Galileo Galilei en de Slingerende Lamp
Galileo woonde in op een dag in 1583 een mis bij in de kathedraal van Pisa. De dienstdoende priester gaf een hele saaie preek. Galileo verveelde zich en keek om zich heen. Ook richtte hij z’n blik op het grote plafond. Helemaal bovenin zag hij een slingerende lamp, die aan het grote plafond hing. De natuurkundige in Galileo raakte gefascineerd door het ritme van de bewegingen en de zogenaamde slingertijd, de tijd die de lamp er over deed om een keer heen en weer te slingeren.
De Ontdekking
Hij merkte op dat de slingerafstand (de afstand die de slinger aflegt met een slingerbeweging) soms langer en soms korter was. Hij dacht dit veroorzaakt zou zijn door verschillende luchtstromen. Maar hoe kort of hoe lang de afstand ook was, de lamp had altijd precies dezelfde tijd nodig om één slingerbeweging te maken. Galileo mat dit met zijn polsslag, dit was destijds een veel gebruikte methode. Hij onthield hoeveel polsslagen de slingerbewegingen duurde en zag dat dit altijd ongeveer klopte. Dus ook al maakte de slinger een hele lange zwaai of juist een hele korte, altijd bleef de slingertijd gelijk.
Het Experiment
Na de kerkdienst haastte Galilei Galileo zich naar zijn kamer op de universiteit. Daar experimenteerde hij met vergelijkbare lampen en andere voorwerpen. Hij merkte op dat ook de massa van de voorwerpen niet uitmaakt. Als hij een stuk lood aan de lamp deed of een stuk hout aan het koord bevestigde, de slingertijd bleef gelijk. Wederom gebruikte Galilei zijn ingenieuze chronometer: zijn polsslag. Deze methode was niet zo secuur, maar hij merkte wel dat het moest kloppen, de verschillen waren immers zo klein. De lamp waarmee Galilei Galileo zijn experimenten uitvoerde en waarmee hij deze belangrijke wet had ontdekt, is tot op de dag van vandaag te zien in de kathedraal van Pisa.

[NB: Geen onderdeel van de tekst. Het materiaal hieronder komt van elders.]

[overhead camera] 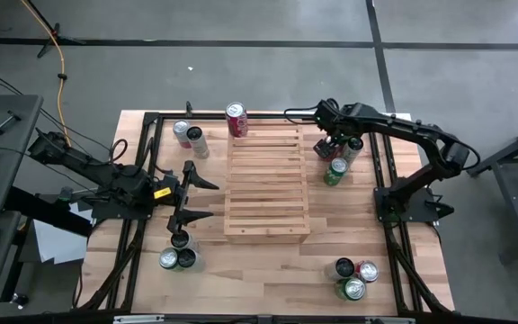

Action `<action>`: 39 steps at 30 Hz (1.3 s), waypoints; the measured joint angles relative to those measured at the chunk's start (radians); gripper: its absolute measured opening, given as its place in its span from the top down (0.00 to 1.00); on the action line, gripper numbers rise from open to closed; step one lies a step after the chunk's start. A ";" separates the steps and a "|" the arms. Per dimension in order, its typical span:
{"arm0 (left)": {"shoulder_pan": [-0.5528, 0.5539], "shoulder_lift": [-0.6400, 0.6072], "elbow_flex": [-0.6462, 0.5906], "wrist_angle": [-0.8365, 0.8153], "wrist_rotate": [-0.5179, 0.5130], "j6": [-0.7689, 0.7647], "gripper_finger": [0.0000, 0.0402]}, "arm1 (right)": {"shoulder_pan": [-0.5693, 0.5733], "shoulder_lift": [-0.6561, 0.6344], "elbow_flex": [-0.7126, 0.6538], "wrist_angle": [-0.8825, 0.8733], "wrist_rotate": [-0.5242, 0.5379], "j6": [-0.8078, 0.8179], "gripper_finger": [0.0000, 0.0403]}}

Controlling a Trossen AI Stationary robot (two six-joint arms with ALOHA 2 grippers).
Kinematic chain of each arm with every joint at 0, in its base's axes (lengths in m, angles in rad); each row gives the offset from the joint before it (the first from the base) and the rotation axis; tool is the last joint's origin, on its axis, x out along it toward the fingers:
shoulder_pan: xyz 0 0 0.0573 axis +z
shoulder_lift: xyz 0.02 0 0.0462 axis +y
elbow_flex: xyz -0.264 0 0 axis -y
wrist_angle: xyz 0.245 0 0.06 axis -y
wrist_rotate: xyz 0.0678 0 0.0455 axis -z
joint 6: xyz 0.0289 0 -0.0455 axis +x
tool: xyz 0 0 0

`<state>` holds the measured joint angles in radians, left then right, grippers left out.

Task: Place canned beverage on shelf
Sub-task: Align the top right coke soda can with the other coke soda can on the shelf

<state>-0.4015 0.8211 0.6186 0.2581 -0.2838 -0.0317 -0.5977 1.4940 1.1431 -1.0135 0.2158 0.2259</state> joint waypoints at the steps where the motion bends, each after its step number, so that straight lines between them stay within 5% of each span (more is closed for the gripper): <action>1: 0.000 0.000 0.000 0.000 0.000 -0.003 0.19 | 0.000 0.000 0.000 0.000 -0.002 0.001 0.15; 39: 0.000 0.000 0.000 -0.006 0.000 -0.009 0.19 | -0.027 -0.001 0.000 -0.037 -0.026 0.185 0.15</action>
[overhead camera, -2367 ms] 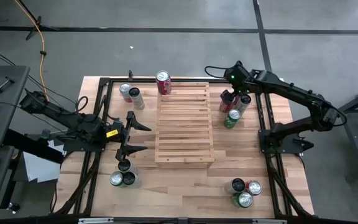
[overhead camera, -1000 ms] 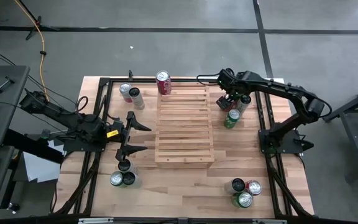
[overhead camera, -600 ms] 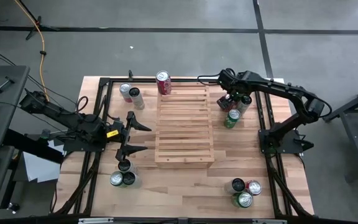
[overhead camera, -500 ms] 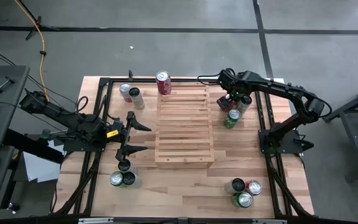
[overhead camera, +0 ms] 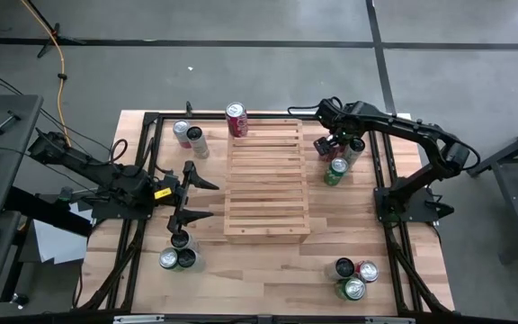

Galileo Galilei ontdekte dus een belangrijke natuurkundige wet: de wet van de slinger. Dit was een zeer eenvoudige wet en alle slingers onder normale omstandigheden gehoorzamen aan deze wet. De wet die Galileo Galilei heeft uitgevonden bewijst dat de slingertijd niet verandert als je:
- Het gewicht onder aan het koord verandert. Het gewicht waarmee de slinger ‘naar beneden’ gaat, moet hij ook mee omhoog nemen. Deze twee dingen heffen elkaar dus op.
- De hoogte verandert waarvandaan je de slinger loslaat. De slinger heeft een grotere uitzwaai. De slinger maakt ook een grotere snelheid. Deze verhouding is rechtevenredig. Dus het maakt niet uit onder welke hoek je de slinger loslaat.
Alleen als je het koord waar je gewicht aan hing langer maakte, verandert de slingertijd. Met deze wet konden later veel natuurwetenschappelijke verschijnselen worden verklaard. In slingerklokken wordt bijvoorbeeld ook van deze wet gebruik gemaakt. Er gaat een slinger heen en weer. De slingertijd van één slinger is één seconde, dan tikt de secondewijzer 1 seconde verder.